Developing and testing a coupled regional modeling system for establishing an integrated modeling and observational framework for dust aerosol
MetadataShow full item record
To this date, estimates of the climate response to mineral dust remain largely uncertain because of our limited capability to quantify dust distribution in the atmosphere. Focusing on the Central and East Asian dust source regions, this thesis aims to develop a coupled regional dust modeling system to provide an improved modeling capability of atmospheric dust as well as to aid the integration of ground-based and satellite observations. The objectives of this study are as follows: 1) evaluate the capabilities of the available data to detect and quantify mineral dust in the atmosphere; 2) develop and test a coupled regional dust modeling system able to simulate size resolved dust concentrations accounting for the regional specifics of Central and East Asia; and 3) outline a methodology for data and modeling integration. The capabilities of ground-based and satellite data to characterize dust in the atmosphere are examined in great details. Based on analysis of MODIS data reflectance and radiances, we found evidence for regional signature of dust in near-IR and proposed a new probabilistic dust-cloud mask that explicitly takes into account the spatial variability characteristics of dust aerosols. We developed a coupled regional dust modeling system (WRF-DuMo) by incorporating a dust emission module (DuMo) into the NCAR WRF model. The WRF-DuMo unique capabilities include explicit treatment of land surface properties in Central and East Asia, a suite of dust emission schemes with different levels of complexity, multiple options for dust injection in the atmosphere and flexible parameters of the initial size distribution of emitted dust. Two representative dust events that originated in East Asia in the springs of 2001 and 2007 have been modeled with WRF-DuMo.

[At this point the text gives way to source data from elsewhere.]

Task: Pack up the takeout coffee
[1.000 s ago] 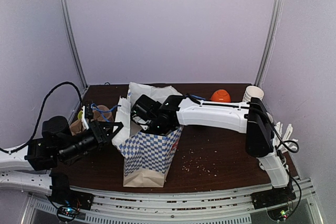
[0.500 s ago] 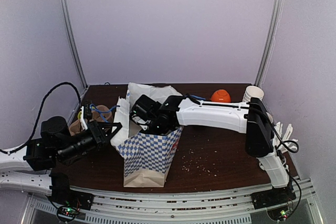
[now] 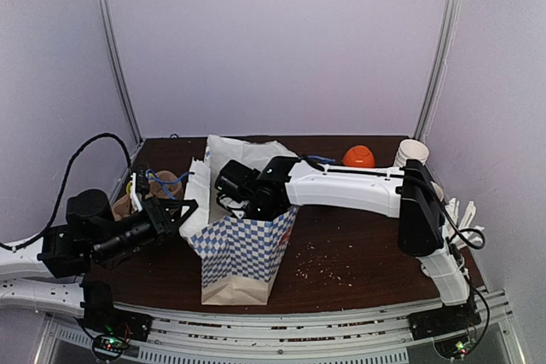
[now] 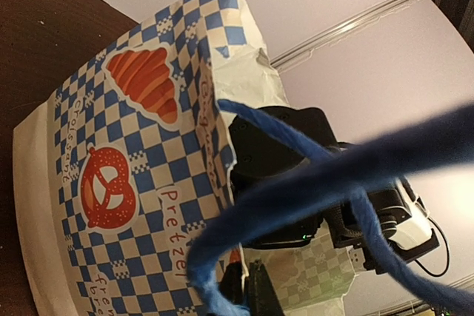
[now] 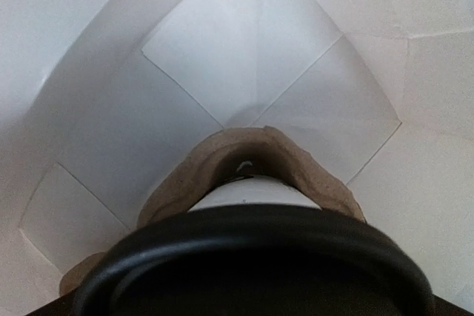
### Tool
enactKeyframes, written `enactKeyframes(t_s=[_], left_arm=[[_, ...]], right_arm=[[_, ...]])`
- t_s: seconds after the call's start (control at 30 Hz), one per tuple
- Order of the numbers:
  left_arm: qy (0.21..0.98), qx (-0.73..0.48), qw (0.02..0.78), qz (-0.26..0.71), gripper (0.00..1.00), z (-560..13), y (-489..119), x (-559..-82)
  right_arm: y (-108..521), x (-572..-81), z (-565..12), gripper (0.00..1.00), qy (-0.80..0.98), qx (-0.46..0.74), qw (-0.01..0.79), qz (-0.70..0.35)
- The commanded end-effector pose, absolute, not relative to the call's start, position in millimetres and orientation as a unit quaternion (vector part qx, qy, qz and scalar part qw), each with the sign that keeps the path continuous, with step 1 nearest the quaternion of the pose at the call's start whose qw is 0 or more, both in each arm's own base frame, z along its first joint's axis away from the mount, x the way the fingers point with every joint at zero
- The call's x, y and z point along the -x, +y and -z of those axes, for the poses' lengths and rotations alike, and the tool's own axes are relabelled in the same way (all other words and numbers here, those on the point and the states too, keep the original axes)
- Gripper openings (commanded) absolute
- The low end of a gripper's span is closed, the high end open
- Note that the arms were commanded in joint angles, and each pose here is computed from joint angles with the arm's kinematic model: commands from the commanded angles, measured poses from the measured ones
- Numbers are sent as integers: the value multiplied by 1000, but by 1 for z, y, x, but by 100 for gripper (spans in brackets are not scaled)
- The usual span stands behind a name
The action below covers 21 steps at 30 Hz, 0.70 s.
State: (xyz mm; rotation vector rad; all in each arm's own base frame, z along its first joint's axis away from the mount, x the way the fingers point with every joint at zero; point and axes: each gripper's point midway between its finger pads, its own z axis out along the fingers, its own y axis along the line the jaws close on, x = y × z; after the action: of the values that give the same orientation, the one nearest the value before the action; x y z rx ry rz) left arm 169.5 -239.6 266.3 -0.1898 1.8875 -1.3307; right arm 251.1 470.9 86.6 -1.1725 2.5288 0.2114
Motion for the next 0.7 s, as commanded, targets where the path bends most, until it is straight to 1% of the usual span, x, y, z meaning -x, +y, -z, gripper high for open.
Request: enactKeyframes(t_s=[0.0, 0.3, 0.57, 0.67], left_arm=[[740, 68, 417, 524, 0, -279, -239, -173], [743, 64, 417, 519, 0, -278, -240, -173], [745, 63, 417, 517, 0, -276, -240, -173], [746, 62, 416, 516, 0, -275, -241, -173]], right_arm=[[471, -248, -121, 100, 894, 398, 184, -92], [474, -246, -172, 100, 887, 385, 217, -132], [472, -243, -198, 100, 883, 378, 232, -154], [471, -242, -199, 100, 882, 379, 231, -155]])
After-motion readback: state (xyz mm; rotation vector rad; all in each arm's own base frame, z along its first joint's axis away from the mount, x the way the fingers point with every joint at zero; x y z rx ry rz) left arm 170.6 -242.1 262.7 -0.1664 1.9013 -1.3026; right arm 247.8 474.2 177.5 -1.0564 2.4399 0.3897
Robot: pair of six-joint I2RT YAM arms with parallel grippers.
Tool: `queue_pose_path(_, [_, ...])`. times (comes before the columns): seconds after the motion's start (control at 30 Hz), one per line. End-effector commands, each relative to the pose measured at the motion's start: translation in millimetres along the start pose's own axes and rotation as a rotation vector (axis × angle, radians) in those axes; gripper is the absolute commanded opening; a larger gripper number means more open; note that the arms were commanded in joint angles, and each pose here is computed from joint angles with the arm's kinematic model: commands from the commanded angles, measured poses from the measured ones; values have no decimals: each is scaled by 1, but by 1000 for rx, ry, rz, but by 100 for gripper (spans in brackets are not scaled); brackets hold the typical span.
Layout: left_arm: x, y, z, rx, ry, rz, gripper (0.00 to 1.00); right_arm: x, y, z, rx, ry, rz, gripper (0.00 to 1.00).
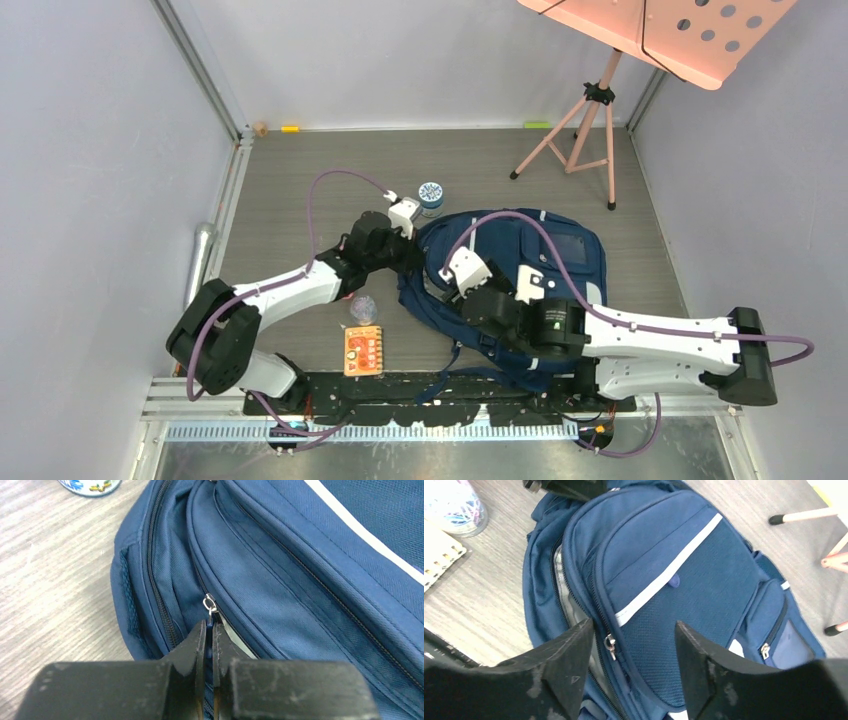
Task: Pack the student bag
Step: Unzip the student bag at the center of the board.
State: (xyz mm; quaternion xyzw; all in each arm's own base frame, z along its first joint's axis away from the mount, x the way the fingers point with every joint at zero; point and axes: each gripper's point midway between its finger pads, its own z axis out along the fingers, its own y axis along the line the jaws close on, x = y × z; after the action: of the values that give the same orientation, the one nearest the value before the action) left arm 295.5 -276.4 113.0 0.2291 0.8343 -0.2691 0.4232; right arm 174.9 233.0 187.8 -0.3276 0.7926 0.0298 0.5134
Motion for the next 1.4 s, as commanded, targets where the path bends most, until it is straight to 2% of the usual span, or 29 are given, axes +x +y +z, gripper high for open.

Simulations with different initial size distribution of dust, injection and emission parameterizations have been performed to investigate their relative role on the modeled dust fields. We performed an integrated analysis of modeled dust fields and satellite observations by introducing an ensemble model dust index, which used in conjunction with satellite dust retrievals improves the capability to characterize dust fields. Finally, we provide recommendations for the development of an integrated observational and modeling dust framework.